**ASSIGNMENT**
Tally the lines below that contain the word "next", and give only that number.

**RECORDS PROVIDED**
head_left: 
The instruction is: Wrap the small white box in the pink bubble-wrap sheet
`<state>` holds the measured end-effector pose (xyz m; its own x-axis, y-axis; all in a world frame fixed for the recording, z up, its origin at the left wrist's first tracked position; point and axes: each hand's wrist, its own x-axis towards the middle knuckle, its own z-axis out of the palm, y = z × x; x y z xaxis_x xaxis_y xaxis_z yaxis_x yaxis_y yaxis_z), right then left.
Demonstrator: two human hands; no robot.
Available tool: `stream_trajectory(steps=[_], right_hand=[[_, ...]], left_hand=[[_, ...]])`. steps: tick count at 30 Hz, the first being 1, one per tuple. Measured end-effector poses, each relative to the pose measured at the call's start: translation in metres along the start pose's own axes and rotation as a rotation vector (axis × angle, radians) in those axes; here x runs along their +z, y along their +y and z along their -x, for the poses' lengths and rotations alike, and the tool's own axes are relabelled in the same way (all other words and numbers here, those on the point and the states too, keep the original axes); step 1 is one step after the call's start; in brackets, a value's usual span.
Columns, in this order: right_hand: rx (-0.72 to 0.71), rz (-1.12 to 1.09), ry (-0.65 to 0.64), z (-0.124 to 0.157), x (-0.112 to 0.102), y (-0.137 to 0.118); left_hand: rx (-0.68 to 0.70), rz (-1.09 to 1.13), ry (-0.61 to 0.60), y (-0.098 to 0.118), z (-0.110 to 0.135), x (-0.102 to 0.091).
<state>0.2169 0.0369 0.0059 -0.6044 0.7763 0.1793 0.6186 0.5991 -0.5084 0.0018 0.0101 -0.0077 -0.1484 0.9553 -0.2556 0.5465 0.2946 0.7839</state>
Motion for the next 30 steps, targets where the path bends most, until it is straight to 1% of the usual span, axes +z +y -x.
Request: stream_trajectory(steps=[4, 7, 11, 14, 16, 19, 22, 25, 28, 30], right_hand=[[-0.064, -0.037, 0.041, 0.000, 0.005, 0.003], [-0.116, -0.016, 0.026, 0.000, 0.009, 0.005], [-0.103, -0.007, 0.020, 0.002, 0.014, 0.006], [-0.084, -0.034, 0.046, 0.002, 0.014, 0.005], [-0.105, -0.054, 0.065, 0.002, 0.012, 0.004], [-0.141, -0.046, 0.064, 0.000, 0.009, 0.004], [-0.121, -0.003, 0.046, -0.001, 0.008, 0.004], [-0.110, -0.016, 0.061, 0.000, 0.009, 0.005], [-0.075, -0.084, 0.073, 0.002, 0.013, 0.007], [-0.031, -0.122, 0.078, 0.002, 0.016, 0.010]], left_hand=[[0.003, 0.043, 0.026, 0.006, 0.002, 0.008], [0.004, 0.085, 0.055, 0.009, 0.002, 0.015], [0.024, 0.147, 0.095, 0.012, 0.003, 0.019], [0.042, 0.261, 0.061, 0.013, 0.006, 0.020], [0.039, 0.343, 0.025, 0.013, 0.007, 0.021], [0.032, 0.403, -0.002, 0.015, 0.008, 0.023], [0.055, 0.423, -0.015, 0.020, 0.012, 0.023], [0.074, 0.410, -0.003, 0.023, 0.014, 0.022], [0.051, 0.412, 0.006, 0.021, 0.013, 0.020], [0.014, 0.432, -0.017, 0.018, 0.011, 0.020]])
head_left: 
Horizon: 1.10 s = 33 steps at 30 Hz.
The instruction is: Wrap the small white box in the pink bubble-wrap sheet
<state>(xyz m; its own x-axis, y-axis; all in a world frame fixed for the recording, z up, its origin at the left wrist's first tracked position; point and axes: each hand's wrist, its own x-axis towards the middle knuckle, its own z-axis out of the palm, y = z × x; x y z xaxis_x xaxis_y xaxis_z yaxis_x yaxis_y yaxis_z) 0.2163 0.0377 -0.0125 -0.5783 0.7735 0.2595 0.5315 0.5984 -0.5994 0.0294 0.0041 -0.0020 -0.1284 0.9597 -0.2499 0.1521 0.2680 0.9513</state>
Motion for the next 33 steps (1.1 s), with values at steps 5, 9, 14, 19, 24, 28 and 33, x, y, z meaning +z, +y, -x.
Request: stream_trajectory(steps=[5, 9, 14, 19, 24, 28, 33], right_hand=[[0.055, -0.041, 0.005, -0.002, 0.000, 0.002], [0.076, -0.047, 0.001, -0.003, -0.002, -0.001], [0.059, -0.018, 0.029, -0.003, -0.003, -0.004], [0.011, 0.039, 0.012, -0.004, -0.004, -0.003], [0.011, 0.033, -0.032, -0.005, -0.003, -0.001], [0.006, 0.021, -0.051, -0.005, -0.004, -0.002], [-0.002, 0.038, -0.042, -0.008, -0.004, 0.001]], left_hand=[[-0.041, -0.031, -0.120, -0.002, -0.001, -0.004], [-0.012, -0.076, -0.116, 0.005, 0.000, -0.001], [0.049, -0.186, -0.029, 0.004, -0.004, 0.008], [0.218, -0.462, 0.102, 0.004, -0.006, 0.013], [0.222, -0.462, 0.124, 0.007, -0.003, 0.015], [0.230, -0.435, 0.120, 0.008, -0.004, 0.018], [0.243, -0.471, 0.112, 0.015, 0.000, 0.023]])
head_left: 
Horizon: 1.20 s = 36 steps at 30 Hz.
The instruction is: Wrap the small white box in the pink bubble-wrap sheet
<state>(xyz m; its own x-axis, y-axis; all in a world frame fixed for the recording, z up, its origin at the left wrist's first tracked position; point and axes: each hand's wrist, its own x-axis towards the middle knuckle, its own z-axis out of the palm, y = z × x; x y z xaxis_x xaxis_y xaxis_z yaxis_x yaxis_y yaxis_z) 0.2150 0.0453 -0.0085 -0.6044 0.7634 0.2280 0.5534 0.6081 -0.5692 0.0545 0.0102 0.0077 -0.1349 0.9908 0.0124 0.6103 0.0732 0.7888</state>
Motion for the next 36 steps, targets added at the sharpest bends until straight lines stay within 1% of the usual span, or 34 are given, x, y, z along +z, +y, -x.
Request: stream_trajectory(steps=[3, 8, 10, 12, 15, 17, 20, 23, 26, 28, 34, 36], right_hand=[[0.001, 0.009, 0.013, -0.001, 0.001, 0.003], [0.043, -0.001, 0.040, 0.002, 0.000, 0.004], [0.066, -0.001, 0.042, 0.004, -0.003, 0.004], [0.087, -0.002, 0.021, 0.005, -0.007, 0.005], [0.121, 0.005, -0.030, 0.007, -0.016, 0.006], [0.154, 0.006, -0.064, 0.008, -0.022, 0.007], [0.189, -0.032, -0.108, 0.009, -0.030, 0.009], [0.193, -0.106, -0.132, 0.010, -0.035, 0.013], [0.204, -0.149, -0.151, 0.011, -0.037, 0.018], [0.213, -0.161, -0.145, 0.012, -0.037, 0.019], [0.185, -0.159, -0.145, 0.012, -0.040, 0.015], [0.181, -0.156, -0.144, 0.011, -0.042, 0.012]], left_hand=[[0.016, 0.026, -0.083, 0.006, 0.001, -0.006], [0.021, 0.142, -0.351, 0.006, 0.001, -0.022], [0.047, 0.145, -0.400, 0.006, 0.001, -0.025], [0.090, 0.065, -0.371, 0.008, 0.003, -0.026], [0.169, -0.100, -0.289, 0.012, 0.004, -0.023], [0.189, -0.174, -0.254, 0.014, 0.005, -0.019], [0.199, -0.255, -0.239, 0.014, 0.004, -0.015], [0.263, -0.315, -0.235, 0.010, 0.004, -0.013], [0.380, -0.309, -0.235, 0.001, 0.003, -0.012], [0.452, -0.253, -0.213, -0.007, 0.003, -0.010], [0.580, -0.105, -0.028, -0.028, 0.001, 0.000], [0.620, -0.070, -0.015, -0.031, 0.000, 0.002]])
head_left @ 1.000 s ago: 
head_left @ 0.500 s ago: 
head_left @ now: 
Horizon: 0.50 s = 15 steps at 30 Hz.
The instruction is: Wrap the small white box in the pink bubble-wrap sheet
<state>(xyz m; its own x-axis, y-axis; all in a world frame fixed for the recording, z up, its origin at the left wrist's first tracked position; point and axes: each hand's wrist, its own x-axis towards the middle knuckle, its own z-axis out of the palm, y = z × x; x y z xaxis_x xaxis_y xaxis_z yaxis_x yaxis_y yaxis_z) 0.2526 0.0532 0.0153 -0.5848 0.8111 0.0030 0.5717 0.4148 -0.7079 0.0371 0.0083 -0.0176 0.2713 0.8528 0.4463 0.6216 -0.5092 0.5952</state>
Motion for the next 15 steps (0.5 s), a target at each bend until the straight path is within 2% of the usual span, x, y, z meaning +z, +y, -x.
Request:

**ANSWER BELOW**
4